The massive dead scallops are found in the beach of Laoting county, north China's Hebei Province. Fishermen in the province are preparing to sue the U.S.-based oil giant ConocoPhillips, as they believe recent oil spills in a nearby bay are blamed for large numbers of marine life dying. [sina.com]

The massive dead scallops are found in the beach of Laoting county, north China's Hebei Province, Sept. 1, 2011,.?Fishermen in the province are preparing to sue the U.S.-based oil giant ConocoPhillips, as they believe recent oil spills in a nearby bay are blamed for large numbers of marine life dying. [sina.com]

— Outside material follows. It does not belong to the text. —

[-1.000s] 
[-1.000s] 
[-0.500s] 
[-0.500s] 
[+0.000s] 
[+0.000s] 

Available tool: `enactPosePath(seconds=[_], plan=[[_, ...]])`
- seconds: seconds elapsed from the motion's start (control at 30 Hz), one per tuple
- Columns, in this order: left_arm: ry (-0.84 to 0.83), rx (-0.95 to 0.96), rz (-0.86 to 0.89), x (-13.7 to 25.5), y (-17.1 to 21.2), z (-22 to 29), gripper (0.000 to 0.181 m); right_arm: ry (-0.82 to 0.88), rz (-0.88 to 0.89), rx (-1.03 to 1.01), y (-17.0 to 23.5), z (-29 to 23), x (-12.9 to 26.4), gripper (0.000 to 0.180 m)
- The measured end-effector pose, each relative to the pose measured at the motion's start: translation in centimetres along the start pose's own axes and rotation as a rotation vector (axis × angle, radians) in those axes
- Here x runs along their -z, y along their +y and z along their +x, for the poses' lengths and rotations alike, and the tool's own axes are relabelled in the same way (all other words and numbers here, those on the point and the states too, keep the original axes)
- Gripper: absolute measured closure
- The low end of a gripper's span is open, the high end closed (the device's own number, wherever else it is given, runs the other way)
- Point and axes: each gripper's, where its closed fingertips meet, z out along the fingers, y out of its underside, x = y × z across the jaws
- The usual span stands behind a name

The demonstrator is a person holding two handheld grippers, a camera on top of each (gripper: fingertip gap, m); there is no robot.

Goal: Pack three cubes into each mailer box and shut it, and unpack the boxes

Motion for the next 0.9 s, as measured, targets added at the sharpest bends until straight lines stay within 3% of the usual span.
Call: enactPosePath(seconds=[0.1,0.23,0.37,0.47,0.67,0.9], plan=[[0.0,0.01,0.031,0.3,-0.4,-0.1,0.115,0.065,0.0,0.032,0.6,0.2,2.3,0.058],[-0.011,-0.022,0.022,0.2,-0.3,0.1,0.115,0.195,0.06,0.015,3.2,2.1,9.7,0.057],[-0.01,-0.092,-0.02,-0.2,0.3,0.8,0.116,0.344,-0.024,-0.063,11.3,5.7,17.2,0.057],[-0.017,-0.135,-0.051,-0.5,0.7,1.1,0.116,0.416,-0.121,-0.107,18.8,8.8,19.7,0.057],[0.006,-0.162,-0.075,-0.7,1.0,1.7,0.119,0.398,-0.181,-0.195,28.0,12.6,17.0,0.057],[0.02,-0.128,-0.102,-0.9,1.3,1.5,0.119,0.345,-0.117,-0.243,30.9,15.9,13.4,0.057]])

Experts said the impact of the oil spills by ConocoPhillips is only part of the problem, because about 80 percent of the pollutants in the Bohai Sea come from land. Many industrial zones have been set up along the Bohai coast, and most of the enterprises there are heavy polluters. It was reported that 95 percent of the waters in Tianjin were severely polluted in 2010.

According to experts, the sharp decrease of runoff from the Yellow River, one of the largest rivers that flows into the Bohai Sea, has raised the salinity of the sea in the past years, which has imperiled the living conditions for the local marine life.

The seafood generated from the three big bays of the Bohai Sea—Laizhou Bay in Shandong, Bohai Bay in Tianjin, and Liaodong Bay in Liaoning, used to take up 40 percent of the national output, but these days it is hard to find any trace of shrimp there.

Nearly two thirds of the marine life in Laizhou Bay has vanished, with numbers of remaining marine species in sharp decline. It is believed that the Bohai Sea is experiencing "marine desertification"—a situation where the ecology of the sea is destroyed to the point where few creatures can continue to live there.

Under the existing economic development mode, pollutants discharged into the Bohai Sea will continue to build up, prompting the need for urgent corrective action, experts said.